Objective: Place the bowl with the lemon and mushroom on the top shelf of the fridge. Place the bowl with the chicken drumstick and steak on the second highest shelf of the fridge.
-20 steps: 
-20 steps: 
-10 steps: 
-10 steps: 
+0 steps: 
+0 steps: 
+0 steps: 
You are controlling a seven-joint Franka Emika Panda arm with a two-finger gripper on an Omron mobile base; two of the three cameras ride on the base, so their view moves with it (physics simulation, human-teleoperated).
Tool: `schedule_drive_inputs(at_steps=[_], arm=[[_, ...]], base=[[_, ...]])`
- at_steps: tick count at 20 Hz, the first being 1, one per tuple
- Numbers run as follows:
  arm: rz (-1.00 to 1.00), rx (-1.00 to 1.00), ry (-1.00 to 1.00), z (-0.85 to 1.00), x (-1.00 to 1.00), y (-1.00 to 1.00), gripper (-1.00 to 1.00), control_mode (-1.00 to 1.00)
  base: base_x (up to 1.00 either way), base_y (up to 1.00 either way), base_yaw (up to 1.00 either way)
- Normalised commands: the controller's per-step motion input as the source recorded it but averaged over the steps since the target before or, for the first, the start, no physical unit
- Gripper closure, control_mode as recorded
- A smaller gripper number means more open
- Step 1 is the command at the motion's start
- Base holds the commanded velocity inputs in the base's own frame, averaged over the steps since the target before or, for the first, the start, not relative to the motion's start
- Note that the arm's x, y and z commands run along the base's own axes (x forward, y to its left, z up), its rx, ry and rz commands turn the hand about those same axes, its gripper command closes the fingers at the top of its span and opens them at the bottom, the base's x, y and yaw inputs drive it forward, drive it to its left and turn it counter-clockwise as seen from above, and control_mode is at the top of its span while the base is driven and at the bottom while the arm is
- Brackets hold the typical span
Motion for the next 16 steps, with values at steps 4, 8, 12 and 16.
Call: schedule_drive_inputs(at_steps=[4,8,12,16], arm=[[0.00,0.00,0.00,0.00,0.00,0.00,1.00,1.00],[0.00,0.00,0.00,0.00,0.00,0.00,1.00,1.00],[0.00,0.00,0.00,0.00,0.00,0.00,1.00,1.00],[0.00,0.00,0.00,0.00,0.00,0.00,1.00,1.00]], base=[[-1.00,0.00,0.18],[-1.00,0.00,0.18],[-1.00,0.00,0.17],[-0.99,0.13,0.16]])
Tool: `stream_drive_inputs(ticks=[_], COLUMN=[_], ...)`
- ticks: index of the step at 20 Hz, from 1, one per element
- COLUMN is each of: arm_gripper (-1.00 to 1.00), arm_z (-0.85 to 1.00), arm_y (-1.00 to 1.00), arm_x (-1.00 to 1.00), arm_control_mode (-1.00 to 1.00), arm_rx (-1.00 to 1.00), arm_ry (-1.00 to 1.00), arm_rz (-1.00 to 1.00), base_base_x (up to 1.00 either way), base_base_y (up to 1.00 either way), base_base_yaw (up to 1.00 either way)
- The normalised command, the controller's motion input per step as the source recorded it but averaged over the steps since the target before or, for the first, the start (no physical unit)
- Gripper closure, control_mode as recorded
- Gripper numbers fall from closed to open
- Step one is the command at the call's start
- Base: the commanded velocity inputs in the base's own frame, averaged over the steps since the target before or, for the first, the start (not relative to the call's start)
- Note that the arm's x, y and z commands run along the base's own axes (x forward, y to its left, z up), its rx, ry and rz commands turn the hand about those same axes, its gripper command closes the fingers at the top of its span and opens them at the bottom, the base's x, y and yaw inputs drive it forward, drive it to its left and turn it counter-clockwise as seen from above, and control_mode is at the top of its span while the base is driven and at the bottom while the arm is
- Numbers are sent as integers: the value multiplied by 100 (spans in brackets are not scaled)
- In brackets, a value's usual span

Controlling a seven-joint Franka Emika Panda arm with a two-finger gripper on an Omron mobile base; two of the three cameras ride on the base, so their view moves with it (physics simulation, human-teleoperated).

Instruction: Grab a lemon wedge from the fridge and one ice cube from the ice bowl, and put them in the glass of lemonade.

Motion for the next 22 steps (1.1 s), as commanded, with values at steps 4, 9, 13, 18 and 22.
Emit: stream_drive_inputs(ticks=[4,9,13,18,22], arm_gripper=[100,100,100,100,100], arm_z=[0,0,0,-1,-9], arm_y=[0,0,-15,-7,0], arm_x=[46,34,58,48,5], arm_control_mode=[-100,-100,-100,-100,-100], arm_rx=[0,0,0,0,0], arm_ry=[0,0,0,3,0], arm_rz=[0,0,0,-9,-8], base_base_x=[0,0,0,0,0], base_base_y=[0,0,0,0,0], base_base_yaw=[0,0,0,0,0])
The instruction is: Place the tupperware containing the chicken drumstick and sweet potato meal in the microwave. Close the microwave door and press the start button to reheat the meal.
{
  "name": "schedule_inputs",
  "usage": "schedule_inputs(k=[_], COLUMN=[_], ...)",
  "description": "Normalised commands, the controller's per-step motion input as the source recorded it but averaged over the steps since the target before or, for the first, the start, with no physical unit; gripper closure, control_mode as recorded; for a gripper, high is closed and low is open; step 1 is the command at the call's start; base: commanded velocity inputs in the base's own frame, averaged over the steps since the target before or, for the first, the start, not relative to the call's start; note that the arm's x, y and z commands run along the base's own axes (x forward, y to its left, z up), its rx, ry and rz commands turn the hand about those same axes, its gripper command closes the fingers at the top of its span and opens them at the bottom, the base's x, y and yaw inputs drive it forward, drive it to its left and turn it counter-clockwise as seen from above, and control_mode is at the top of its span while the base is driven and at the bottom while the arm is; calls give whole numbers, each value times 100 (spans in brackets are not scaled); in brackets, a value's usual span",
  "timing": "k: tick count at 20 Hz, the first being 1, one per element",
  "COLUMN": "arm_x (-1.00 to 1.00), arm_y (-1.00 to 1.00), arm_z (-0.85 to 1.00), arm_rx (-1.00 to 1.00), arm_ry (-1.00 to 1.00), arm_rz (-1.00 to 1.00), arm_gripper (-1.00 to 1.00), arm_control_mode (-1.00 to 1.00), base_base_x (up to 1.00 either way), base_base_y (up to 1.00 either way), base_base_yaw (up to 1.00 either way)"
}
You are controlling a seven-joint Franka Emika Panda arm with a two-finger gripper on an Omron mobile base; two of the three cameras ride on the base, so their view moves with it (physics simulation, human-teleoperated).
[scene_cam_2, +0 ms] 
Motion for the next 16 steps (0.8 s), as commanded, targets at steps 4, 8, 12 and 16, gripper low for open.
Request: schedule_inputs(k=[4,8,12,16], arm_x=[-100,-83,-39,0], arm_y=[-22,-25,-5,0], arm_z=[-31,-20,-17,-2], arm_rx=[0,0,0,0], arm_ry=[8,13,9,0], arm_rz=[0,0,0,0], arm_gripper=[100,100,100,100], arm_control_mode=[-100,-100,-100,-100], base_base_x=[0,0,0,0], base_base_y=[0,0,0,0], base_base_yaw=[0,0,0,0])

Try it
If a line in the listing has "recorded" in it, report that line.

Worked solution
- Normalised commands: the controller's per-step motion input as the source recorded it but averaged over the steps since the target before or, for the first, the start, no physical unit
- Gripper closure, control_mode as recorded
- The normalised command, the controller's motion input per step as the source recorded it but averaged over the steps since the target before or, for the first, the start (no physical unit)
- Gripper closure, control_mode as recorded
  "description": "Normalised commands, the controller's per-step motion input as the source recorded it but averaged over the steps since the target before or, for the first, the start, with no physical unit; gripper closure, control_mode as recorded; for a gripper, high is closed and low is open; step 1 is the command at the call's start; base: commanded velocity inputs in the base's own frame, averaged over the steps since the target before or, for the first, the start, not relative to the call's start; note that the arm's x, y and z commands run along the base's own axes (x forward, y to its left, z up), its rx, ry and rz commands turn the hand about those same axes, its gripper command closes the fingers at the top of its span and opens them at the bottom, the base's x, y and yaw inputs drive it forward, drive it to its left and turn it counter-clockwise as seen from above, and control_mode is at the top of its span while the base is driven and at the bottom while the arm is; calls give whole numbers, each value times 100 (spans in brackets are not scaled); in brackets, a value's usual span",

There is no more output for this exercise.